I had a very varied week, spending Monday at Martin Mere with first year BSc zoology students from the University of Manchester. This was part of a field course where they visit local wildlife sites to develop scientific skills. Martin Mere is a Wildfowl and Wetlands Trust site near Ormskirk in Lancashire. The mere was the largest lake in England (although very shallow) before it was drained in the 18th century. It is a major reserve for a variety of Whooper Swans and Pinkfoot Geese (from Iceland), as well as many species of ducks. In the summer the shallow lakes, reed beds and adjacent farmland are home to many Black-headed Gulls, Marsh Harriers, Lapwings and Snipe. We had a presentation from a member of staff on the history of the site, and how it was drained in the 18th century, before being restored to some extent towards the end of the 20th century.

We showed the students how to identify birds, then had a practice at this in the hides. We walked through the terrific world wildfowl collection, seeing many interesting species. I love the Hooded Mergansers (colourful American ducks), and these were in full display. Students spent the afternoon on projects, making behavioural observations of Chilean and Greater Flamingos, Tree Sparrows (they were a bit hard to see) and the mergansers.
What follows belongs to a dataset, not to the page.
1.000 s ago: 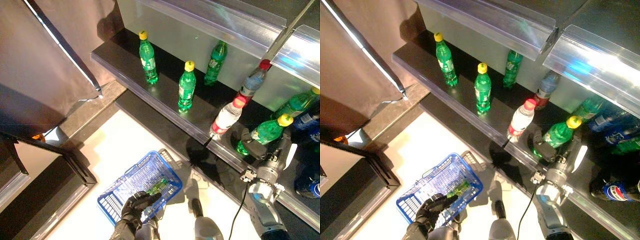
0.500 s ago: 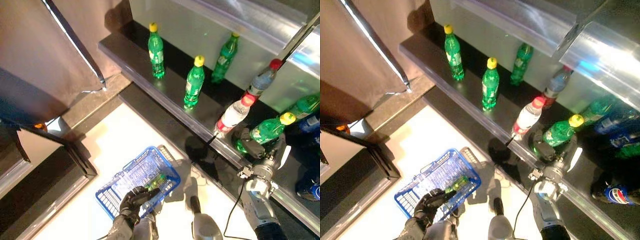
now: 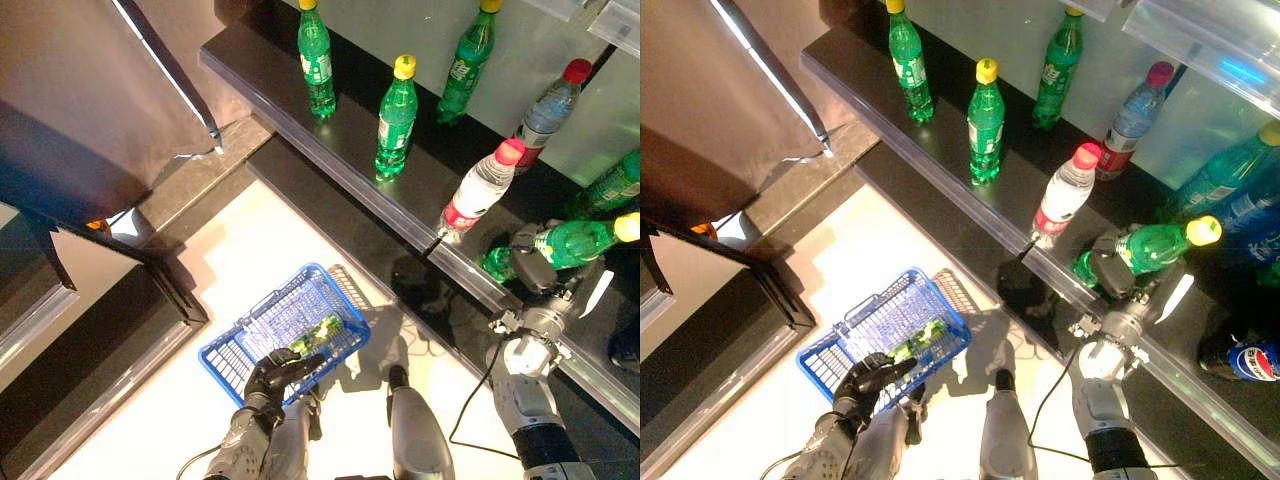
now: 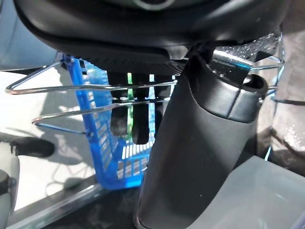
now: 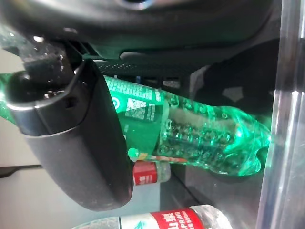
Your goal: Pick up the drink and place into the basket.
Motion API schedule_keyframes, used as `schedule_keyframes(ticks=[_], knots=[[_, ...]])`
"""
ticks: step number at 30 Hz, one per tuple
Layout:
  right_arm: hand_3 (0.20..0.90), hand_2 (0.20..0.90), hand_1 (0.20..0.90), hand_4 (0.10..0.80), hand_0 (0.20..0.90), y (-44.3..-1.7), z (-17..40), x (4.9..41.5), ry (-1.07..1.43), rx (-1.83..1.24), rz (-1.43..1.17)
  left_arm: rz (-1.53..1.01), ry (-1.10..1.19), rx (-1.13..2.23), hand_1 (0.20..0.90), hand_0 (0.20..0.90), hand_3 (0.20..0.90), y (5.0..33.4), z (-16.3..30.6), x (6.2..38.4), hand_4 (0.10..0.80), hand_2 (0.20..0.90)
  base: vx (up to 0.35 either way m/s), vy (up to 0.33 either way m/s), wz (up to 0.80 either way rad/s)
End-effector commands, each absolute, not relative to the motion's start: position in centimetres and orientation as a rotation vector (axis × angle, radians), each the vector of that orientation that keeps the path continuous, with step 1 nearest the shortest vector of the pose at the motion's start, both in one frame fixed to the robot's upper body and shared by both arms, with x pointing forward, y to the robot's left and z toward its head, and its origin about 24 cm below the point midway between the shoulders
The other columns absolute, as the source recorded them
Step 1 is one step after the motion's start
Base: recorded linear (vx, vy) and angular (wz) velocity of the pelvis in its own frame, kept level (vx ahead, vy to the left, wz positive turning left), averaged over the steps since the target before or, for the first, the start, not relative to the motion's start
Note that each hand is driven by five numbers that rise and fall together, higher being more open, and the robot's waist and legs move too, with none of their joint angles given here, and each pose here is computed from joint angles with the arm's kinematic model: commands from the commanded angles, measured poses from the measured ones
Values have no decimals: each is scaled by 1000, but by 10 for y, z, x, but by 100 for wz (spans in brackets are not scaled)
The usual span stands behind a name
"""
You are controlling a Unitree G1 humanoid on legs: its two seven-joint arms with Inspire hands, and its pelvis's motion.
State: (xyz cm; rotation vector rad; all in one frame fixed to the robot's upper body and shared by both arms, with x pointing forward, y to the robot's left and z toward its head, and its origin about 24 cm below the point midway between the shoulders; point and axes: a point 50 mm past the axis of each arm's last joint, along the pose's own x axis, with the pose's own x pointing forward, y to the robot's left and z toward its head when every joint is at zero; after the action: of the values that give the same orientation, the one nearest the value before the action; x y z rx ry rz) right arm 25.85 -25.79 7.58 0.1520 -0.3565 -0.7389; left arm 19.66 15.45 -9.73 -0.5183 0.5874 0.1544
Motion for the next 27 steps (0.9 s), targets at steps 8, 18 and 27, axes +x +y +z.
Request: schedule_keyframes(ticks=[8, 18, 27], knots=[[200, 300, 300, 100, 300, -255, 91, 237, -477, 107, -719, 206, 314, -589, 300, 300, 200, 189, -59, 191, 100, 300, 88, 0, 1], [200, 300, 300, 100, 300, -248, 128, 207, -681, 54, -553, 159, 166, -571, 300, 300, 200, 210, -13, 201, 100, 300, 99, 17, -3], [200, 300, 300, 100, 300, -222, 163, 197, -853, 136, -284, 101, 136, -585, 300, 300, 200, 209, 3, 205, 100, 300, 42, 9, -1]])
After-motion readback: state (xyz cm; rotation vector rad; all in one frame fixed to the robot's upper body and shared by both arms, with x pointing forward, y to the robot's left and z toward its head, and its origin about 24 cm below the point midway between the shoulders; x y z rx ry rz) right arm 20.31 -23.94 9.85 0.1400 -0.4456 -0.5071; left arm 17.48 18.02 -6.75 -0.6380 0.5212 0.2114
The students will contribute to the Museum’s thematic collecting project by sending me photos and thoughts on the themes of migration and water, which connected very well with Martin Mere.
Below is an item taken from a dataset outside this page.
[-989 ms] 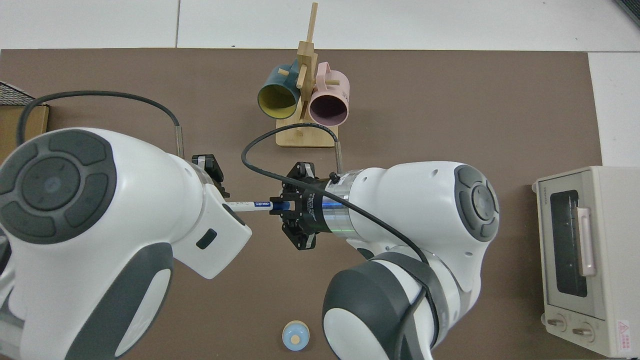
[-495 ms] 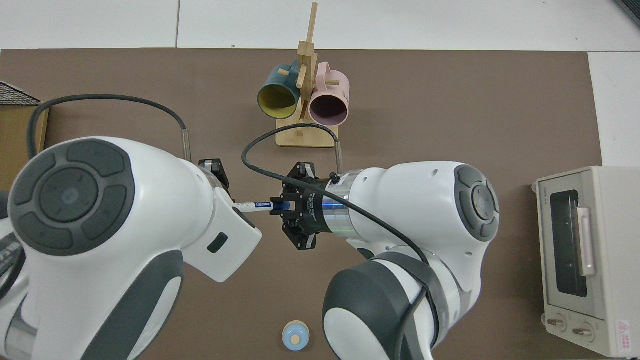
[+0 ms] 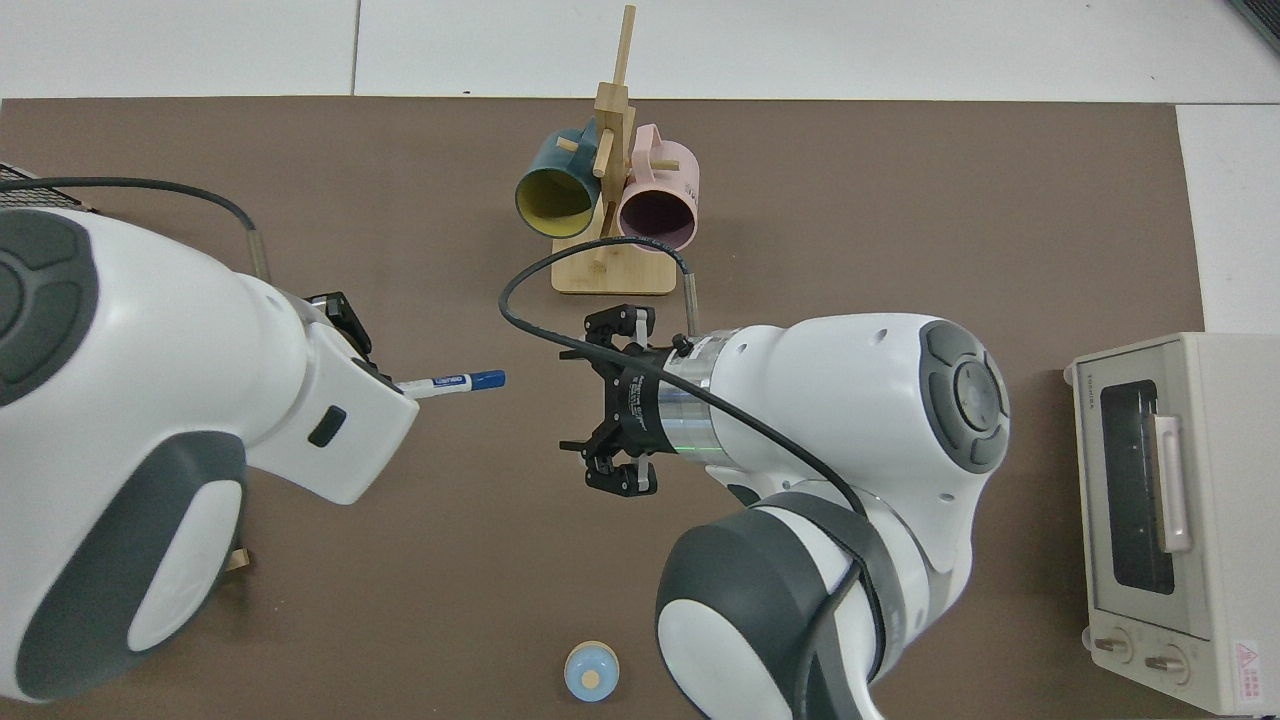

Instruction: Put markers into pen holder

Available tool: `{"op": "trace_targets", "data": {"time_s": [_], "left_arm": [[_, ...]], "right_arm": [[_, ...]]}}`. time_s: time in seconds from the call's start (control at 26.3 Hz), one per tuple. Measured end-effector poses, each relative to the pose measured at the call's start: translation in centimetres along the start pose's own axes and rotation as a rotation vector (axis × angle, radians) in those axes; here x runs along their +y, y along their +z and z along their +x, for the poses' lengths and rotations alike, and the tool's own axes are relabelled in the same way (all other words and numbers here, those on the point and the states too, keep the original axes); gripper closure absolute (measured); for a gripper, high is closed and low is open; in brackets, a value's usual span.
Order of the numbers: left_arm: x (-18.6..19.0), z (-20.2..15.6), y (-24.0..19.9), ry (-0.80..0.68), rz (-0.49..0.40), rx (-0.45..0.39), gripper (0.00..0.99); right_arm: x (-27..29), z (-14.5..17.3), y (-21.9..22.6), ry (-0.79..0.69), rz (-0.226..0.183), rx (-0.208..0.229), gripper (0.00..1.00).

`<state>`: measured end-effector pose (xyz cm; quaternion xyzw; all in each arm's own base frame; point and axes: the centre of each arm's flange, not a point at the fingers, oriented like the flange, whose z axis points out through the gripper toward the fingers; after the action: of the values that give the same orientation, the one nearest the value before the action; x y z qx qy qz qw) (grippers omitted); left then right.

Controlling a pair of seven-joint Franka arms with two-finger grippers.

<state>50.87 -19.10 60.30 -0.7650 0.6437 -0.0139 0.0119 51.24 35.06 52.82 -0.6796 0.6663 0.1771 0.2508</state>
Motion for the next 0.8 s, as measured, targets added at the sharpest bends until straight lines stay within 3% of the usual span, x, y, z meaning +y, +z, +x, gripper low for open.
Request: {"op": "trace_targets", "data": {"time_s": [0.04,0.15,0.34,0.49,0.61,0.8], "left_arm": [[-0.5,-1.0,0.1,-0.017,0.001,-0.012,0.828],[-2.2,-4.6,0.5,-0.075,0.009,-0.051,0.828],[-4.9,-11.4,0.9,-0.147,0.030,-0.132,0.828],[-6.3,-16.4,1.0,-0.191,0.042,-0.197,0.828],[-7.2,-20.3,0.8,-0.123,0.059,-0.312,0.828],[-8.7,-26.8,-0.3,-0.043,0.067,-0.440,0.828]], "right_arm": [[-0.1,0.2,-0.1,-0.015,0.003,0.019,0.14],[-0.4,1.3,-0.4,-0.088,-0.004,0.102,0.00],[-1.1,4.8,-2.6,-0.264,-0.081,0.237,0.00],[-2.3,8.4,-5.8,-0.375,-0.122,0.262,0.00],[-3.6,11.7,-8.7,-0.465,-0.132,0.280,0.00],[-5.0,16.2,-12.4,-0.643,-0.145,0.359,0.00]]}}
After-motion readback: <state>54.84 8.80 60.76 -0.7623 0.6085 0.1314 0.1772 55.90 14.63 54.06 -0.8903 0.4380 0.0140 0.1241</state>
Tuesday and Wednesday were spent in a workshop at London Zoo led by the Public Interest Research Centre, as part of the Framing Nature project. This was excellent, and helped us explore the stories that we tell about nature in our organisations, assumptions we hold, and the importance of using language and imagery that helps inspire people, rather than depress them.

Thursday and Friday were more typical, involving lots of work on Climate Control, which is shaping up to be fantastic. We are into the production phase of this now, with technicians making plinths and cases for the specimens that will go on display. We have commissioned a great sphere of artificial Peppered Moths to hang in our Living Worlds gallery, and fine-tuned some of the details of the moths this week. We have now pretty well signed off the marketing posters for the exhibition, again based on the story of the Peppered Moth.

I wrote an article for the Museums Journal on my views on what museums ‘should’ be doing about climate change, and wrote another piece for the Museums and Climate Change network, which I’ve signed the Museum up to.

As a result of Climate Control, I’m exploring the idea of a project around Manchester and Salford’s nature. I had thought of revisiting the collections we have from the river Irwell, which separates Manchester and Salford, as the basis of the project. I had to rethink this as it turns out we have almost nothing from the river, presumably because it was so terribly polluted in the 19th and 20th centuries before being cleaned up. I’m interested in finding partners who can contribute images and stories about the river, which we’ll archive. The idea came from reading a book called ‘The Dark River’ by Cyril Bracegirdle (what a great name!), a history of the Irwell.